Aim of the exercise:
Reproduce each line below without any alteration.

Collected data:
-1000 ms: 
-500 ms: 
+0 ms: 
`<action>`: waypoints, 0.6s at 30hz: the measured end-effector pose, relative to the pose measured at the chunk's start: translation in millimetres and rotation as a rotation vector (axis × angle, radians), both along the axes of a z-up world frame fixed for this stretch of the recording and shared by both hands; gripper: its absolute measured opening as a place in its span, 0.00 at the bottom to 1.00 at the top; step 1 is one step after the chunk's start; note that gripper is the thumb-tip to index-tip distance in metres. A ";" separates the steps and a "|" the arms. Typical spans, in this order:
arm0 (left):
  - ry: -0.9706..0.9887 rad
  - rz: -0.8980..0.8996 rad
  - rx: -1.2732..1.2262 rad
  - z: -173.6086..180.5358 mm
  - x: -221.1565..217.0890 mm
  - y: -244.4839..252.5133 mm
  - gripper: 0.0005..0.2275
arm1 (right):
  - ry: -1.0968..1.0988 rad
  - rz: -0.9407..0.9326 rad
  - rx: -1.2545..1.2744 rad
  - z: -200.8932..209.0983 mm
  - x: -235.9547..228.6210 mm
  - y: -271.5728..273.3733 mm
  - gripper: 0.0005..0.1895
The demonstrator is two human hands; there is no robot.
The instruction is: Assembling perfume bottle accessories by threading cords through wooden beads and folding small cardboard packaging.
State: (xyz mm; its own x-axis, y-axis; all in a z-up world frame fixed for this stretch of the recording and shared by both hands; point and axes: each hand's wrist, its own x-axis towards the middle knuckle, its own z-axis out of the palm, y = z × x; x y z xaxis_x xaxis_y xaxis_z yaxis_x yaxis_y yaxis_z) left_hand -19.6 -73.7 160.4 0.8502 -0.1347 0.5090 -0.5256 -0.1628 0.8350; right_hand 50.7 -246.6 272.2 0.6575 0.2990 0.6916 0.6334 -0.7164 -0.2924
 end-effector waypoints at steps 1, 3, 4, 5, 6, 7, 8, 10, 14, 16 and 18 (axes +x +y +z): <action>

Exercise output:
-1000 ms: 
-500 ms: 
+0 ms: 
`<action>`: waypoints, 0.6s at 30hz: the measured end-effector pose, relative to the pose measured at the chunk's start: translation in millimetres and rotation as a rotation vector (axis × angle, radians), both along the axes of a z-up world frame fixed for this stretch of the recording and shared by both hands; gripper: its absolute measured opening as a place in its span, 0.00 at the bottom to 1.00 at the top; step 1 is one step after the chunk's start; note that gripper is the thumb-tip to index-tip distance in metres. A ";" separates the steps and a "|" the arms. Typical spans, in this order:
arm0 (left):
  - ry: -0.9706..0.9887 rad
  - rz: -0.8980..0.8996 rad
  - rx: -1.2732..1.2262 rad
  - z: -173.6086..180.5358 mm
  - x: -221.1565..217.0890 mm
  - y: -244.4839..252.5133 mm
  - gripper: 0.0005..0.2275
arm1 (right):
  - ry: -1.0968..1.0988 rad
  - rz: -0.9407..0.9326 rad
  - rx: -1.2545..1.2744 rad
  - z: -200.8932..209.0983 mm
  - x: -235.9547..228.6210 mm
  - y: -271.5728..273.3733 mm
  - gripper: 0.0005..0.1895
The demonstrator is two human hands; there is no robot.
The instruction is: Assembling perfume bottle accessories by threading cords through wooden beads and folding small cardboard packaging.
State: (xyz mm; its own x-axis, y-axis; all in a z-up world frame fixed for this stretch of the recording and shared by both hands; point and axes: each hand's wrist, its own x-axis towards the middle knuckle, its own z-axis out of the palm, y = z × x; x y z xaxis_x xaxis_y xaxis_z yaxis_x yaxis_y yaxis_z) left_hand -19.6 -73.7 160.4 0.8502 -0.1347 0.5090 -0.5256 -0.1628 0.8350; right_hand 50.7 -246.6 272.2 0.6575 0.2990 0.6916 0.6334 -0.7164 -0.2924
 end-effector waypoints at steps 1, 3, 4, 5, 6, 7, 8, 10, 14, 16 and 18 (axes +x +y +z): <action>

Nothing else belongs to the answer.